It was after all Kirsten Gillibrand, and not DC Dems, who saw the opening in NY-26 and campaigned hard for Kathy Hochul…via the Hill:
Sen. Kirsten Gillibrand (D-N.Y.) has emerged as one of the most prominent supporters of New York House candidate Kathy Hochul.
Washington Democrats have been keeping their distance from Hochul, the party’s nominee in the May 24 special election for former Rep. Chris Lee’s (R-N.Y.) seat. Meanwhile, Republicans leaders including Rep. Pete Sessions (Texas) and Speaker John Boehner (Ohio) have lent their backing to the GOP nominee, Jane Corwin.
Gillibrand, a former upstate congresswoman, sent a fundraising pitch on Hochul’s behalf and teamed with the pro-choice group EMILY’s List to urge activists to lend their support.
“Kathy is an extraordinary candidate,” Gillibrand said Tuesday during a Web forum hosted by EMILY’s List. “I know she can win this race.”
This just reminds me of all the attacks on Coakley and Emily’s List during the Scott Brown race… as I said then, “In Defense of the Emily’s List Candidate”:
Emily’s List produced a winning primary candidate (they backed the candidate who won the popular vote in the 2008 primaries too for that matter). It’s the Obama Era of the Democratic party that has created bad electoral conditions for Democratic nominees and made it difficult for liberals to stand on principle. (Even the socialist in the U.S. Senate voted for Obama’s health insurance scam. Way to discredit the right-wing canard that Obama’s terrible policies are synonymous with socialism.)
The one surefire way to avoid becoming the target of local backlash against Obama is to run against Obama’s policies–and in today’s environment where the activist left is split up along deep fault lines (“submit to party unity or else you’re a certain class of politician, voter, or woman”), Democratic nominees do not have the benefit of a ready-made independent fundraising network to take on the Obama machine during a general election yet. Of course they could try to build one, but either way it is an uphill battle and there is no easy path to victory whatever they choose.

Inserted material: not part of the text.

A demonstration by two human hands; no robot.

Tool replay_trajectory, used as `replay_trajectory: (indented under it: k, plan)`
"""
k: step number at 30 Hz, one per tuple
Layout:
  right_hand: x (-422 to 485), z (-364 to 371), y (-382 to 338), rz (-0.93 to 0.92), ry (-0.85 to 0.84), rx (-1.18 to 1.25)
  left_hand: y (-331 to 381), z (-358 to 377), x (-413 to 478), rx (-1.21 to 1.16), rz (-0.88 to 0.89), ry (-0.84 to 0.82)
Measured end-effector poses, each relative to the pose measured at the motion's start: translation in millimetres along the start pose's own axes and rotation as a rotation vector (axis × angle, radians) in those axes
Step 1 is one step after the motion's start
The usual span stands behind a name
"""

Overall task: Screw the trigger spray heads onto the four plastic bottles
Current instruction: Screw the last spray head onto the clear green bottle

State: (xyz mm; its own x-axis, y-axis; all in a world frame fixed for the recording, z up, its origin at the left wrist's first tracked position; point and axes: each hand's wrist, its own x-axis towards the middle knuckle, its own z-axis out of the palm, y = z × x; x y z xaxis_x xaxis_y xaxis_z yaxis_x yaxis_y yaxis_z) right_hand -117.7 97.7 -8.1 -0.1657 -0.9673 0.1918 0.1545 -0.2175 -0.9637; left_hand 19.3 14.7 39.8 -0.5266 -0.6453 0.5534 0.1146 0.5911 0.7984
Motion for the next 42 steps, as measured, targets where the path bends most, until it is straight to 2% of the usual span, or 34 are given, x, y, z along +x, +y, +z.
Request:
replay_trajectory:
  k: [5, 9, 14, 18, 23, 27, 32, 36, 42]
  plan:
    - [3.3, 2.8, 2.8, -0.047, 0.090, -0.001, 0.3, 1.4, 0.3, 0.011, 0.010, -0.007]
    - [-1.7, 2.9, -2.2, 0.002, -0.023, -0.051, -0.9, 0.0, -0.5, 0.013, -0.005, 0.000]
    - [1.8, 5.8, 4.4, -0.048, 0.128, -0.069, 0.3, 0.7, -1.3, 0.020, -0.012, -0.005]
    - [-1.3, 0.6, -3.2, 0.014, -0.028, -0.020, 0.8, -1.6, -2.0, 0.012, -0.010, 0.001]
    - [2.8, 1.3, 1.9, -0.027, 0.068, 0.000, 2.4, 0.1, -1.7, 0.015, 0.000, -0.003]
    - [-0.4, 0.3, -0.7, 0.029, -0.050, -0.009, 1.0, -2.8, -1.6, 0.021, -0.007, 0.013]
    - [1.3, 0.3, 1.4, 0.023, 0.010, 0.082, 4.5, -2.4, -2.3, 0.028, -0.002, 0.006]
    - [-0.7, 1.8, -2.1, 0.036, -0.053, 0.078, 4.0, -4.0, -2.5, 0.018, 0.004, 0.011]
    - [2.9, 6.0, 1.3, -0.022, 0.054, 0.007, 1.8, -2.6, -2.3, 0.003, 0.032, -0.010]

This race was somewhat different in that Hochul could run against the GOP’s toxic Ryancare rather than against Obamacare, but when you hear all the spin tonight and the Dem machine taking credit for Hochul’s win, remember that it was Kirsten Gillibrand and Emily’s List who shored up Kathy Hochul, not Washington Dems, who were too afraid to get behind Hochul.
The “Emily’s List” candidate won in the very red district of NY-26!
Congrats to Kathy, and Kirsten for president!
Hochul’s win tonight also makes Eric Cantor’s and Jonah Goldberg’s push for Paul Ryan to run for president (not to mention Charles Krathammer’s “Draft Paul Ryan” noises from a month ago) all the more ridiculous and embarrassing for the GOP.
Go, Kathy Hochul, Go! (NY-26 Special Election Open Thread)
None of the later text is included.